▸ **Exercise objective**
Extract from the entries below, exactly as given, only the lines from the line containing "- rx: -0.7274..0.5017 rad" to the line containing "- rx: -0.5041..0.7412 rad", both lines included.

▸ **Materials provided**

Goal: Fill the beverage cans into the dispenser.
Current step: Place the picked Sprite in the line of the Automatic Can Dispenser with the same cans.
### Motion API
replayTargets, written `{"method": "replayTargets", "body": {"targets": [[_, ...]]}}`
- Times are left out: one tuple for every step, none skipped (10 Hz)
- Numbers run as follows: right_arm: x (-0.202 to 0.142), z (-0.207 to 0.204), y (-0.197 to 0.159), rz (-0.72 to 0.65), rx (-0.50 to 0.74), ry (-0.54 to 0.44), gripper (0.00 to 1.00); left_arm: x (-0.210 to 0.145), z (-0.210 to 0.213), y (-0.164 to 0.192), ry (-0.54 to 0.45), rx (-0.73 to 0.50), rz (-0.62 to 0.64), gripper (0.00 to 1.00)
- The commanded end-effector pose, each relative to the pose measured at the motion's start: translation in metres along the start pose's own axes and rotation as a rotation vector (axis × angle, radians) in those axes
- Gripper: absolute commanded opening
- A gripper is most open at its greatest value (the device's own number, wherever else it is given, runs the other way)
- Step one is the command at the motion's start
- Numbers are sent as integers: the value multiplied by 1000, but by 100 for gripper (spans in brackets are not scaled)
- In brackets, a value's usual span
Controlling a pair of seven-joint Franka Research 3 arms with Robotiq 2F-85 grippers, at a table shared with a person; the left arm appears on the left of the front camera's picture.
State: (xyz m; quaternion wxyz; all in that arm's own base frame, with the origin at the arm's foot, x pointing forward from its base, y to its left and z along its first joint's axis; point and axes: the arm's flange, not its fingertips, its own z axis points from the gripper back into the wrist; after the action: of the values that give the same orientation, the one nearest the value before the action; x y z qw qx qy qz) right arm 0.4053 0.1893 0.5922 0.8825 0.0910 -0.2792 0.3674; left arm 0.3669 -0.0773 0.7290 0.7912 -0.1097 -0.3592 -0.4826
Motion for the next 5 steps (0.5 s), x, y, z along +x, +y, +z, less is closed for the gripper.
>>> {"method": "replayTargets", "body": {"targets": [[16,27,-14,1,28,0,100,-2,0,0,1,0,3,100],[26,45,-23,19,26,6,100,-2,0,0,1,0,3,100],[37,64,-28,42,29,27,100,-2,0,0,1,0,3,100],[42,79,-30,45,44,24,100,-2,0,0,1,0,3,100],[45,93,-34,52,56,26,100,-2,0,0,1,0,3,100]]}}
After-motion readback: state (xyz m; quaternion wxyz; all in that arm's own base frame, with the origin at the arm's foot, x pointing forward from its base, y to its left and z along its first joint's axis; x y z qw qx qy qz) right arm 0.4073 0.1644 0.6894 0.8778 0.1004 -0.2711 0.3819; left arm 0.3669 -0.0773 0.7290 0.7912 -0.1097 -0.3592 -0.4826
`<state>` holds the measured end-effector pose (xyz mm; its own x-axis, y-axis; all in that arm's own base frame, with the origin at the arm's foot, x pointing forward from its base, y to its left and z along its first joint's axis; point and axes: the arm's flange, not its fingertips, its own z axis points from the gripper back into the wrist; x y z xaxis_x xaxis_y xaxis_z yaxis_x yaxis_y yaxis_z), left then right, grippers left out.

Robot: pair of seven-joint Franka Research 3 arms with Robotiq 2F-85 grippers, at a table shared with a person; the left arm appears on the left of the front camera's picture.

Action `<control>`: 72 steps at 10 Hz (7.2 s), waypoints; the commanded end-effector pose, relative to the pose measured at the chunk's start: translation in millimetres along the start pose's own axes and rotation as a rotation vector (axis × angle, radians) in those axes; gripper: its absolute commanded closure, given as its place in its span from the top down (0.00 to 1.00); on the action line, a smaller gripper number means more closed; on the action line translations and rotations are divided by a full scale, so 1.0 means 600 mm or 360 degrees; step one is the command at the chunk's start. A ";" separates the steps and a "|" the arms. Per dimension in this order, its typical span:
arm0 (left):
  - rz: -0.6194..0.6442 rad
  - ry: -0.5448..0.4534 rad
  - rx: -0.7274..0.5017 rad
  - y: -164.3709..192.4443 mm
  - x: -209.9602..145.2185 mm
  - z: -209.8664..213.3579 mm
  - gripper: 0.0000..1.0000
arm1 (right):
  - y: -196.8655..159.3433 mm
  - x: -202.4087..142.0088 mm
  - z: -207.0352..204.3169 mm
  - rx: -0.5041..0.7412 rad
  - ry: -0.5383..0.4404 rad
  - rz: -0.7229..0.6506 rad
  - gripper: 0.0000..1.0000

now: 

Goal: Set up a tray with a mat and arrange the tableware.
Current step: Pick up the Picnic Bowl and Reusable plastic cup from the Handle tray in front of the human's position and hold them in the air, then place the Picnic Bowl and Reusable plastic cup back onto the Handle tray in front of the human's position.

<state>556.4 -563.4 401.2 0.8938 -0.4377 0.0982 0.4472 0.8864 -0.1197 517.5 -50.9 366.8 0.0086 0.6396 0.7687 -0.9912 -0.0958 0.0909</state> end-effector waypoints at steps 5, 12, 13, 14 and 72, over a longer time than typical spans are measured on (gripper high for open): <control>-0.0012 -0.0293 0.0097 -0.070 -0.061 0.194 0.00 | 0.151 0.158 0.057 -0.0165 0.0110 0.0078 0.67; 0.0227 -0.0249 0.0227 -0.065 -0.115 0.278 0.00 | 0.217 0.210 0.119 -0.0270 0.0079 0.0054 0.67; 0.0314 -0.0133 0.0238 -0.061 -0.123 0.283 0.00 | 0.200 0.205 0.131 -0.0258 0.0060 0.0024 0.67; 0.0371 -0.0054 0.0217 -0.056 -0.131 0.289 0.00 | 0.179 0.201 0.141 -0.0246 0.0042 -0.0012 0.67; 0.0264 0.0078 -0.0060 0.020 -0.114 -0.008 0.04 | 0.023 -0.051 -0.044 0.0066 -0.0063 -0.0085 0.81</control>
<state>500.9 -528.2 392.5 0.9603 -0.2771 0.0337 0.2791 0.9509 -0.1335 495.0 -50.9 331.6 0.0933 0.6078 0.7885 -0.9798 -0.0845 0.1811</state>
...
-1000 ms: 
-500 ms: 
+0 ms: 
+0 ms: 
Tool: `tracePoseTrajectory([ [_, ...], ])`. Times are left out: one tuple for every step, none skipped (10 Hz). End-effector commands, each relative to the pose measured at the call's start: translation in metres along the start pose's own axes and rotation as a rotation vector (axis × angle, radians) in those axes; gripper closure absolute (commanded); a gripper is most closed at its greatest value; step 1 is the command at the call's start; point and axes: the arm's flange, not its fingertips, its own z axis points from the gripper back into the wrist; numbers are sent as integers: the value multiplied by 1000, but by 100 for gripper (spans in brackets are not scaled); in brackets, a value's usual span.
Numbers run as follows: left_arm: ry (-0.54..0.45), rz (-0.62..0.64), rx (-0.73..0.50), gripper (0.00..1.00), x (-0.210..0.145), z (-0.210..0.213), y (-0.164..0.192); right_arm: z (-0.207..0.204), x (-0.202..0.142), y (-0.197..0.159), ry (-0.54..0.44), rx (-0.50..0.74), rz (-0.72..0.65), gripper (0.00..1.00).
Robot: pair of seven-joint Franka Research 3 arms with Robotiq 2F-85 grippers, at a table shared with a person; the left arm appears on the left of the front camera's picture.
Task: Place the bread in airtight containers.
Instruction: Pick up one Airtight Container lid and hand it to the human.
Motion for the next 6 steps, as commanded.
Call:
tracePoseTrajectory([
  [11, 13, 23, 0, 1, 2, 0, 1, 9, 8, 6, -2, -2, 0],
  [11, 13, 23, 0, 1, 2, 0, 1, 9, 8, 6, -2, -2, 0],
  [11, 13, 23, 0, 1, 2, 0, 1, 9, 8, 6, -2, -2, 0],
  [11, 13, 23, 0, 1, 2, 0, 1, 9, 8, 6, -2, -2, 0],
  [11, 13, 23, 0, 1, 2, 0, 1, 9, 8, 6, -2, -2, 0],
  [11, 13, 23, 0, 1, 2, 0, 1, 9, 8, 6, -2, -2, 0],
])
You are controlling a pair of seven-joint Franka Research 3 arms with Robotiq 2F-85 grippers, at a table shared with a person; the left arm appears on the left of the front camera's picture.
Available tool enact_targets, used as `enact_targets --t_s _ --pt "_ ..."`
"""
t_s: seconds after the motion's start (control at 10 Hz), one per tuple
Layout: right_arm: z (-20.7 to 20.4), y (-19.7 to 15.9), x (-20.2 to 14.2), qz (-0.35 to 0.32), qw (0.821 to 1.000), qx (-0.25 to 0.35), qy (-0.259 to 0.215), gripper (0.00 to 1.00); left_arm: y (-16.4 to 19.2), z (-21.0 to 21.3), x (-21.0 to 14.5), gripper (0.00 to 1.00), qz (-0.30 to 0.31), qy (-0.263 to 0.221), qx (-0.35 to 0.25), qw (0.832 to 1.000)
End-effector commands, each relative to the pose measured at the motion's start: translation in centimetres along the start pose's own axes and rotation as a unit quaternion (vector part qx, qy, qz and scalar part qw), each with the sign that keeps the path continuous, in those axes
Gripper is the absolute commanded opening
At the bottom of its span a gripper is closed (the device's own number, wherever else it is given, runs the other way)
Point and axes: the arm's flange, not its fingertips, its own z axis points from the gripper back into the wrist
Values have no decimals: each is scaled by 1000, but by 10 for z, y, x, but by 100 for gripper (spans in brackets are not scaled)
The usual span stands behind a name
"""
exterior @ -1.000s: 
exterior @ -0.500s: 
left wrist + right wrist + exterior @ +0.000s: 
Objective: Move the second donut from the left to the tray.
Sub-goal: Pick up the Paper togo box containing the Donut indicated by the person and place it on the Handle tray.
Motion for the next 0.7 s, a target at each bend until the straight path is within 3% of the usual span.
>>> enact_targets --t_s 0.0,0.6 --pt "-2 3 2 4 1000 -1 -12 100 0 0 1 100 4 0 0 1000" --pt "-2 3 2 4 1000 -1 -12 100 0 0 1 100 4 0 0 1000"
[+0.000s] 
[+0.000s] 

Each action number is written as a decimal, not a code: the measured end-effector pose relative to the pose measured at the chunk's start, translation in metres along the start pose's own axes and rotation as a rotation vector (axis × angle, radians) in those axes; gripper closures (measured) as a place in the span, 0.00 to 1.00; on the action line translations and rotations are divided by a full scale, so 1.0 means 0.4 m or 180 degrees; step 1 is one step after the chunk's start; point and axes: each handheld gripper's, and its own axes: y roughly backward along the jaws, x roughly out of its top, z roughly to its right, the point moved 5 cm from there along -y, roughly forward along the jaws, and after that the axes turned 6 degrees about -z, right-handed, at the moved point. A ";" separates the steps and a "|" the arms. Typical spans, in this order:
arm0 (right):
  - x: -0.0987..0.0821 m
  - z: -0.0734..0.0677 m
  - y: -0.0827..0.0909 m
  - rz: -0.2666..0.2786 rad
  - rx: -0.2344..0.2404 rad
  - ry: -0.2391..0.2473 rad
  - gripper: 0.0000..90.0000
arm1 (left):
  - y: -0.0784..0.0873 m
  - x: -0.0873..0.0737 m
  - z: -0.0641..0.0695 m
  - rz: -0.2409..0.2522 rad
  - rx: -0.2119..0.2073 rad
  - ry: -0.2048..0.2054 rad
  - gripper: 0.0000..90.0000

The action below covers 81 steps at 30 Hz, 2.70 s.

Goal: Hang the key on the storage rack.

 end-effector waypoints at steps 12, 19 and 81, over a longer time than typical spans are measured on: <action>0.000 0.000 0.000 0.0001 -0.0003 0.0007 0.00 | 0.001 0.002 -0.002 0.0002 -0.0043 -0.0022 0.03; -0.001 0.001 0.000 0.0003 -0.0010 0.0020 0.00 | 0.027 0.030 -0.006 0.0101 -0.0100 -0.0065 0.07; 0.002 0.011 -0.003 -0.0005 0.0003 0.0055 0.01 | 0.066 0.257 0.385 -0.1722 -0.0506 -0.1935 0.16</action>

▸ **Solution for this problem**
  - rx: -0.7274..0.5017 rad
  - y: -164.3709..192.4443 mm
  - x: -209.9602..145.2185 mm
  - z: -209.8664..213.3579 mm
  - gripper: 0.0000..1.0000
arm1 (right):
  - y: -196.8655..159.3433 mm
  - x: -202.4087..142.0088 mm
  - z: -207.0352..204.3169 mm
  - rx: -0.5041..0.7412 rad

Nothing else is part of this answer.